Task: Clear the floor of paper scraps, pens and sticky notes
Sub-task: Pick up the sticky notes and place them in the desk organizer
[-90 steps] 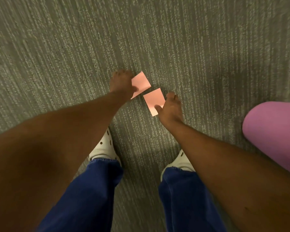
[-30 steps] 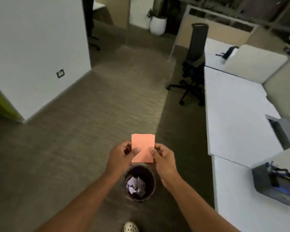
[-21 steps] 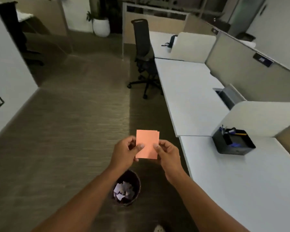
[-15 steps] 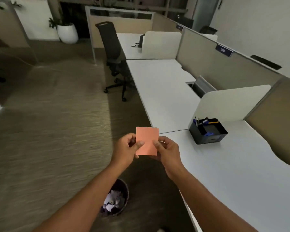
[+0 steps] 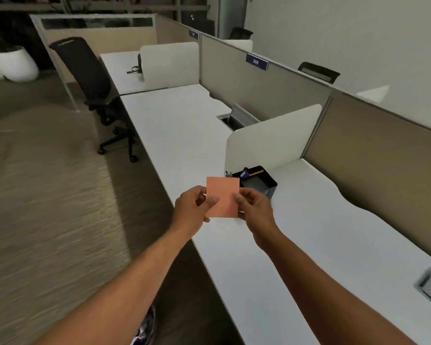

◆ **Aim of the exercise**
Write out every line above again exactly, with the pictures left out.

◆ **Solved exercise**
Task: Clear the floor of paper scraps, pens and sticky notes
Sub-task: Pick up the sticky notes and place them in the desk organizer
[-90 steps] 
[-30 steps] 
[-21 steps] 
[-15 steps] 
[+0 steps] 

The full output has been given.